„Ein anderes Israel“ begleitet den jüdischen Amerikaner Harvey Pekar bei einer autobiografischen Reise durch die Geschichte des Judentums, von der Entstehung des Zionismus bis zum modernen Staat Israel, der ihm persönlich nicht als das Land erscheint, das seine Eltern ihm einst versprachen.

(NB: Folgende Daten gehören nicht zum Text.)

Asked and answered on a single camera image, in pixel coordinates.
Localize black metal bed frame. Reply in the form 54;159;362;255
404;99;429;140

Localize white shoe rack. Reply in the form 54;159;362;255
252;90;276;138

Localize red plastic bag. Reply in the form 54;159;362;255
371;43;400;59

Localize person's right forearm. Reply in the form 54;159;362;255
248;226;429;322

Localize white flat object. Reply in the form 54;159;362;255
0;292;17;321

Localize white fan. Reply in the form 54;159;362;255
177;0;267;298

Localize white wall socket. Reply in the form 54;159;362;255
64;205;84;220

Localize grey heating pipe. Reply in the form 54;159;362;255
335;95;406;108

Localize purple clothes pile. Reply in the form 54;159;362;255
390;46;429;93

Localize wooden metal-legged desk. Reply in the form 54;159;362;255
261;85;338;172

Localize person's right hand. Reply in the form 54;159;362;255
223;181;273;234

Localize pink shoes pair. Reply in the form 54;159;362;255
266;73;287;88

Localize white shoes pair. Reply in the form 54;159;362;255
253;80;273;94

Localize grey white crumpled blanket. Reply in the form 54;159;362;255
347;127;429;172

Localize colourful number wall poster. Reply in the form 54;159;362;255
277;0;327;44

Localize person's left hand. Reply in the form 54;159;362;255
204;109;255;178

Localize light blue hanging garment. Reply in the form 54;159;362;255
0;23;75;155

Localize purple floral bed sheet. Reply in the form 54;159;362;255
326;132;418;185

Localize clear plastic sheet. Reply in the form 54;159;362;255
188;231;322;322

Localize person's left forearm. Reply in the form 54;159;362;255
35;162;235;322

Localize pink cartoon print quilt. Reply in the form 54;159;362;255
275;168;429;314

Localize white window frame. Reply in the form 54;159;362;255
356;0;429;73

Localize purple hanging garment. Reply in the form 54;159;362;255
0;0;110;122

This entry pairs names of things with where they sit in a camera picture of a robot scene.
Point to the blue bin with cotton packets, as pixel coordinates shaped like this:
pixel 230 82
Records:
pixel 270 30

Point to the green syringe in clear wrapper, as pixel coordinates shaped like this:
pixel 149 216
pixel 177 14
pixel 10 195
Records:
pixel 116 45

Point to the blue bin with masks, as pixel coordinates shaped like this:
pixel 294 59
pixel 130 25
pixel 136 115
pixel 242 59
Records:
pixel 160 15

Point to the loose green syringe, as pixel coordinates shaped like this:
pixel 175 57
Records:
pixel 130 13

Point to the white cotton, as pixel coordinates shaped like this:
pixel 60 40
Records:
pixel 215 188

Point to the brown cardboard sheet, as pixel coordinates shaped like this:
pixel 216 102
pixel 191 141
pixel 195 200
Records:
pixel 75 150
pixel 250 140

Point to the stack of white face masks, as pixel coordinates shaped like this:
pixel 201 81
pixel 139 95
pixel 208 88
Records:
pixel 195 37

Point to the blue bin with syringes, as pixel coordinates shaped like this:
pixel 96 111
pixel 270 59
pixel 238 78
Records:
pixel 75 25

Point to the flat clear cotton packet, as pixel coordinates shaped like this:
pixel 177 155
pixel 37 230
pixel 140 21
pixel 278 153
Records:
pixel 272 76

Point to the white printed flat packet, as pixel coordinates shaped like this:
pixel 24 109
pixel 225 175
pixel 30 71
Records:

Geboren als Sohn einer überzeugten Zionistin und eines orthodoxen Juden, wuchs Harvey mit einem stark positiven, gar idealisierten Bild, von Israel auf. Gemeinsam mit seinem langjährigen Freund, dem Illustrator JT Waldman machte er sich an einem Tag in seiner Heimatstadt Cleveland auf, den Geschichten und Mythen Israels auf den Grund zu gehen. Dabei beginnt er beim sprichwörtlichen Anfang mit Adam und Eva, verfolgt die biblische Geschichte des jüdischen Volkes über 2000 Jahre und verbindet dessen Leidensweg mit zeitgeschichtlichen und autobiografischen Erlebnissen. Mit der starrköpfigen Beharrlichkeit eines alten Mannes erkennt er die Liebe seiner Eltern zu Israel an und versucht diese nachzuvollziehen, wobei seine eigenen Ansichten über das politische Israel seit den 60er Jahren des 20. Jahrhunderts andere und kritische Züge annehmen. Er ist der festen innerlichen Überzeugung, dass alle Menschen an den gleichen humanistischen Maßstäben gemessen werden sollten.
Bei Harvey Pekar, für diejenigen denen der Name nicht viel sagt, handelte es sich um einen amerikanischen Comic-Autor der als einer der Schöpfer des autobiografischen Comics gilt. Sein berühmtestes Werk „American Splendor“ behandelt, auf äußerst authentische Weise, sein Leben als gewöhnlicher Mensch in einem normalen Alltag. Pekar war besonders bekannt für seine zynische Grummeligkeit, die ihn zu einem streitbaren Gesprächspartner machte.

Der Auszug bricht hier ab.